It looks like the actress is directing more and more films, and her next one will be a true story that is almost too incredible to believe. But with kids, a husband and multiple movies in the works, how does she fit one more thing into her schedule?
Angelina Jolie is set to add one more title to her directing credits. According to the Hollywood Reporter, she is in talks to direct Unbroken, a film based on the bestselling book by Laura Hillenbrand.

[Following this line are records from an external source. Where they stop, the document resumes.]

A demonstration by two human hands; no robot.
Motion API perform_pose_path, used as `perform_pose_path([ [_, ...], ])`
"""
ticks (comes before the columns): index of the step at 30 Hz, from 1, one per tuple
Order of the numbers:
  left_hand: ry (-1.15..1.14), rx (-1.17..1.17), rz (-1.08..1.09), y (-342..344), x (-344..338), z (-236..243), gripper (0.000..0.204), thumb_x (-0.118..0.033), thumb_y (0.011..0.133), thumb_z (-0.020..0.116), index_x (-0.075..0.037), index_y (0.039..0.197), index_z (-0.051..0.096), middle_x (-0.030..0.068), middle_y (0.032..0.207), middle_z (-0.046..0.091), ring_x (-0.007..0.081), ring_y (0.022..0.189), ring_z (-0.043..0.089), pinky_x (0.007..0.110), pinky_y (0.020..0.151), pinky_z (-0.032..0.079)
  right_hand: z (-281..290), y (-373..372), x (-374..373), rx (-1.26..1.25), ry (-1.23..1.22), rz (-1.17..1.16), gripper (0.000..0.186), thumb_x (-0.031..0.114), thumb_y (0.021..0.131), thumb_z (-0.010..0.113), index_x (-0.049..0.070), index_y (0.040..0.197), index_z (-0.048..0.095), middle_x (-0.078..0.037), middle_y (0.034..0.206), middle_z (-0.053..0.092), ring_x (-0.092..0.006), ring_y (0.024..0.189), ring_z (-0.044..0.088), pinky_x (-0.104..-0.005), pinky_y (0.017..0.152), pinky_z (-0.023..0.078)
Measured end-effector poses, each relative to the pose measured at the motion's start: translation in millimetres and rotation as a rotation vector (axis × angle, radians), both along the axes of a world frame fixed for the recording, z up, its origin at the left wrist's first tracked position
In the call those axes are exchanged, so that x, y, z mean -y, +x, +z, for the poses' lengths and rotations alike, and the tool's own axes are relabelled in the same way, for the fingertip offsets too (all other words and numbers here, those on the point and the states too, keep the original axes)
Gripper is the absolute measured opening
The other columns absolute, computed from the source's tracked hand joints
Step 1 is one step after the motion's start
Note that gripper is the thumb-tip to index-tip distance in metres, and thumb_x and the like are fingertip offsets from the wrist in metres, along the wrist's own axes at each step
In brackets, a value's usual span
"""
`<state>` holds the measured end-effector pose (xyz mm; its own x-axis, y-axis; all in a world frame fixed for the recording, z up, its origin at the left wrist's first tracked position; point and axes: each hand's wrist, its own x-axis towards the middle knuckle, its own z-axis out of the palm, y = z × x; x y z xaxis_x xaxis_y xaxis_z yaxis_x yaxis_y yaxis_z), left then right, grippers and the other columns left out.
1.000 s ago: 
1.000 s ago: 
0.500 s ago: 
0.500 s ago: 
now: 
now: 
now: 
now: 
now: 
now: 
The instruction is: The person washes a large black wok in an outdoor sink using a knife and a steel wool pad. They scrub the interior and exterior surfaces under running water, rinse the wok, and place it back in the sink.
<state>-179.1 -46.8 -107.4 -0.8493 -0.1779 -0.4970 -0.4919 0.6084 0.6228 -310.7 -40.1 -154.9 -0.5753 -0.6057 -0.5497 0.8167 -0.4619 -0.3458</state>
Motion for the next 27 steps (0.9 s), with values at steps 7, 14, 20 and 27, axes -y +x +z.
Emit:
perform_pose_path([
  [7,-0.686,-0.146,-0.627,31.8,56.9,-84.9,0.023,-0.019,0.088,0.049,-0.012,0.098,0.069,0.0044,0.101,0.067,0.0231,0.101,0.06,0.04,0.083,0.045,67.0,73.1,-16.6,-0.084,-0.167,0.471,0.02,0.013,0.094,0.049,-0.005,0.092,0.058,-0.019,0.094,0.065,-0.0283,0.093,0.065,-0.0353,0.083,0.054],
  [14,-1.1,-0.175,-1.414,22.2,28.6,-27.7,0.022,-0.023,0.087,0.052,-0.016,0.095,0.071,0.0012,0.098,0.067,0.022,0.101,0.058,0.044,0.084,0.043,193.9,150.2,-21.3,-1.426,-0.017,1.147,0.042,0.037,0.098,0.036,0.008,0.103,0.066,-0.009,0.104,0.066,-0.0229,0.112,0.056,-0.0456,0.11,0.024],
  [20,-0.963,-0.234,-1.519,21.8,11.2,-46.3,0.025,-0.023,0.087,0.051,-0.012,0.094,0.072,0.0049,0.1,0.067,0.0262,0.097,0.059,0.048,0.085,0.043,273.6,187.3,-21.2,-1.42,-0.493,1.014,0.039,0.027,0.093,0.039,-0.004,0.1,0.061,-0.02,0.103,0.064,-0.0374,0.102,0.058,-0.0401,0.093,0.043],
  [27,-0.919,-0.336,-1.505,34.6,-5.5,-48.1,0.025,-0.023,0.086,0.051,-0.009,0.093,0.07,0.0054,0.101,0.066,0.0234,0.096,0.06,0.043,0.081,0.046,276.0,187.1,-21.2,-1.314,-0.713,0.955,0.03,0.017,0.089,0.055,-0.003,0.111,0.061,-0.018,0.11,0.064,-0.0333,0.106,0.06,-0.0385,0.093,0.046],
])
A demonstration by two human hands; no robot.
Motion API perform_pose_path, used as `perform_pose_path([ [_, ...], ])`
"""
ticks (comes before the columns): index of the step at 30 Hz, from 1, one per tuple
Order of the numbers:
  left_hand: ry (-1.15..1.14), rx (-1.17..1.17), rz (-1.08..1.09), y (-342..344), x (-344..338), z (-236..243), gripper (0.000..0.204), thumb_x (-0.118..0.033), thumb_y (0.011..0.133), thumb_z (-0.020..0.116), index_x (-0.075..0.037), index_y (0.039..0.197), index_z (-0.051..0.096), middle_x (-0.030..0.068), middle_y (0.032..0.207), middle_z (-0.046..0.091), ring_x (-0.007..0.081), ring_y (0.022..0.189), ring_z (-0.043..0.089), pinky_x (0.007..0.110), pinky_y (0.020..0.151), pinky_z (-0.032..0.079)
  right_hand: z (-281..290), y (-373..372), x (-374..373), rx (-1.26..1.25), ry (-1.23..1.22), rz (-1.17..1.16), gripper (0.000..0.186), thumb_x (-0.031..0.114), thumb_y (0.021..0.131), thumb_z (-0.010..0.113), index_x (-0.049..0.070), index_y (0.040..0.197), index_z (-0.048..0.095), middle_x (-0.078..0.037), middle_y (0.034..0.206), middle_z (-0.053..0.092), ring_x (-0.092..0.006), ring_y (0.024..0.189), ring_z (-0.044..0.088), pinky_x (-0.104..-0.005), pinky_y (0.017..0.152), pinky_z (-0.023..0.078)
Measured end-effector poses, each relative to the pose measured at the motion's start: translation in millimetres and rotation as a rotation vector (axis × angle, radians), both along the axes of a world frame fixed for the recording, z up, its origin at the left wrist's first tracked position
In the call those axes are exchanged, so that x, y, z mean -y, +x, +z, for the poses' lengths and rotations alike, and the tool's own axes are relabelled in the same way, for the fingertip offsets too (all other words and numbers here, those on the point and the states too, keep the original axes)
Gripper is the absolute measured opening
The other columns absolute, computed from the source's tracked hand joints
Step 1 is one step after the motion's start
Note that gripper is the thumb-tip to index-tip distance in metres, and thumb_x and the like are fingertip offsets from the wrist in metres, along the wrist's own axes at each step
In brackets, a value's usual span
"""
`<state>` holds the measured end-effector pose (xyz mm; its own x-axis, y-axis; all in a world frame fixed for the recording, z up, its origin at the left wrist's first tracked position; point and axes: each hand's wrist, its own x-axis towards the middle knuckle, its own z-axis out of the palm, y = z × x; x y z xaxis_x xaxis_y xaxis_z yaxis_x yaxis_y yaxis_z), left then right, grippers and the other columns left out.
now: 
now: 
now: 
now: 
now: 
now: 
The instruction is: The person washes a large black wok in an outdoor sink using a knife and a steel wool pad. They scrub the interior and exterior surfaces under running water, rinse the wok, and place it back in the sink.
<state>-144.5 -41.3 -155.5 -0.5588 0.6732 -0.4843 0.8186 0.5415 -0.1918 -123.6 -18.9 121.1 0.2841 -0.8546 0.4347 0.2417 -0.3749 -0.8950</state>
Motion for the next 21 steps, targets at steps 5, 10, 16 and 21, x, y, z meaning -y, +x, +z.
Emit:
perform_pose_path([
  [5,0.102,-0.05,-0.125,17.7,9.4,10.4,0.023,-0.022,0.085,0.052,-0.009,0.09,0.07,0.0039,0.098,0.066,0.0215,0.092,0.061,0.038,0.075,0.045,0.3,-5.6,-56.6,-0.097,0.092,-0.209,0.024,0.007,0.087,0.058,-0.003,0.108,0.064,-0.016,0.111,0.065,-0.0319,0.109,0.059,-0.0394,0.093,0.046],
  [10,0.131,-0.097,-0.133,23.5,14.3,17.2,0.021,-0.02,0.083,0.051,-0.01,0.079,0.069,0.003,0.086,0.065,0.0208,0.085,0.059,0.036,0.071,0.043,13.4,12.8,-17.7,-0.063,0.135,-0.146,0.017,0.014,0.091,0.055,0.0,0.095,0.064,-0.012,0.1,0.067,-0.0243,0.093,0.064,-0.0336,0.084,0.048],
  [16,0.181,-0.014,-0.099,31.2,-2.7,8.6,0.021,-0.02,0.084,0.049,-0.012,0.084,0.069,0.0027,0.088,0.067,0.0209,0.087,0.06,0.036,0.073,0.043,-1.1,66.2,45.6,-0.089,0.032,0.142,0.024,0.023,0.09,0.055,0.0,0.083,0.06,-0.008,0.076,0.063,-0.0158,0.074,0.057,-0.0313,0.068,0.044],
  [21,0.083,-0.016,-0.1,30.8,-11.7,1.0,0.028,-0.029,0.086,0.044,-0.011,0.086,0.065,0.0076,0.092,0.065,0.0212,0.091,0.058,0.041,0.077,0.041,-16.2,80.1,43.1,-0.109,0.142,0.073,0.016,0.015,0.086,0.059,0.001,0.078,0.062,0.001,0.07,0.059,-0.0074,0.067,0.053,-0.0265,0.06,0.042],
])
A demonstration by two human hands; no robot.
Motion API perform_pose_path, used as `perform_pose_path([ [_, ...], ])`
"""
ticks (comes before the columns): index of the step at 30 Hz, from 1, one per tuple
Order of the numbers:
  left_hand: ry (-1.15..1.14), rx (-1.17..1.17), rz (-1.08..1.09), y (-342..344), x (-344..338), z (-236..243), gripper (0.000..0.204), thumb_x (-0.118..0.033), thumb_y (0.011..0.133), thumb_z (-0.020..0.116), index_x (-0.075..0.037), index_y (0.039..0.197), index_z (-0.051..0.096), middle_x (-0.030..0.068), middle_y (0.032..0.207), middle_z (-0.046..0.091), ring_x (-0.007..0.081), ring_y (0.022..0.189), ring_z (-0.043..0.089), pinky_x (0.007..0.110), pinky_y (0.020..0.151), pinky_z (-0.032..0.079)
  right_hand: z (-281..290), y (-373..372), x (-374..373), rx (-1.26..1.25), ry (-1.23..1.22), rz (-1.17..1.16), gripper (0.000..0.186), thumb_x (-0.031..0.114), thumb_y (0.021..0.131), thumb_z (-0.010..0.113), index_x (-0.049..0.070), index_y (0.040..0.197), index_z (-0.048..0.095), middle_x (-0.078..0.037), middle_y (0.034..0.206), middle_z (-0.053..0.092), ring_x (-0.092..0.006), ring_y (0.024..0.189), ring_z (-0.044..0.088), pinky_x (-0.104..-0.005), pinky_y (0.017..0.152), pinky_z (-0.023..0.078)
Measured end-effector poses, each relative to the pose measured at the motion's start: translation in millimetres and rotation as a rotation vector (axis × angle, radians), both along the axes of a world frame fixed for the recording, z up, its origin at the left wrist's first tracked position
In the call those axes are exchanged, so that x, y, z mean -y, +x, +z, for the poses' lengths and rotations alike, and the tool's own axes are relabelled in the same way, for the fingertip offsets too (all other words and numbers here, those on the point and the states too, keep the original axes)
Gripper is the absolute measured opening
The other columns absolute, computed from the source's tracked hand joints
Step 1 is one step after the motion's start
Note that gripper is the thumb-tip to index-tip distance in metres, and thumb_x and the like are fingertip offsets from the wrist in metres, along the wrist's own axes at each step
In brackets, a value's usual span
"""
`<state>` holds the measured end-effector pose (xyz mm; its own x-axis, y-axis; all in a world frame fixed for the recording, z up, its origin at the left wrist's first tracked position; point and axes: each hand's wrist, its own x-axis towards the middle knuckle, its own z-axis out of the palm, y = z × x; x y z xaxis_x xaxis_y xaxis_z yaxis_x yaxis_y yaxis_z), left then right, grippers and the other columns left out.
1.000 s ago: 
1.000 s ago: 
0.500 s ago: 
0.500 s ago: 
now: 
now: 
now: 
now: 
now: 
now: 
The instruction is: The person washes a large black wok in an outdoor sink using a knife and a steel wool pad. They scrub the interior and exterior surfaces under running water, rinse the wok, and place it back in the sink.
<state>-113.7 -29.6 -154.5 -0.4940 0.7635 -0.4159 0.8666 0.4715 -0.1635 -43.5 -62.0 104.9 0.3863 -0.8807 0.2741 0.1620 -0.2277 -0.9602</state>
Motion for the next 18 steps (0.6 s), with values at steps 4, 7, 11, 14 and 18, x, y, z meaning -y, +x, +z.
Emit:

The book spent 108 weeks on the New York Times best-seller list.
“In her life and in her work, Angelina has embraced stories and causes involving great struggle and triumph over tremendous odds and the basic human condition,” said Adam Fogelson and Donna Langley with Universal Pictures. “She has a real ability to illustrate the strength in human spirit, which will be essential in telling Lou’s story of survival and great heroism.”
Jolie’s name didn’t randomly appear on the list of possible directors — she said she had her eye on the film since the very beginning.
“I read Laura Hillenbrand’s brilliant book, and I was so moved by Louie Zamperini’s heroic story, I immediately began to fight for the opportunity to make this film,” Jolie said in a statement to MTV. “Louie is a true hero and a man of immense humanity, faith and courage. I am deeply honored to have the chance to tell his inspiring story.”
The film will follow Zamperini from success to devastation in a short amount of time, and Jolie feels she can show that struggle.
“Zamperini was a track prodigy who traveled to Berlin in 1936 for the Olympics at age 19, and though he didn’t medal, his speedy final lap in the 5,000 meter race so impressed Adolf Hitler that the German dictator requested a personal meeting with the runner,” said MTV. “He enlisted in the Air Force in September 1941 and in April 1942 his plane went down in the ocean, killing eight of the 11 men on board.”
Jolie also directed In the Land of Blood and Honey, a 2011 film about life during the Bosnian war of the 1990s. This story is similar in that it follows a personal struggle, much of it internal.
“The survivors lived on rain water and raw fish, and survived a bombing by a Japanese airplane before Zamperini, now 96, and another man, Russell Phillips, reached the Marshall Islands and were captured by the Japanese Navy and held in captivity until August 1945,” said MTV.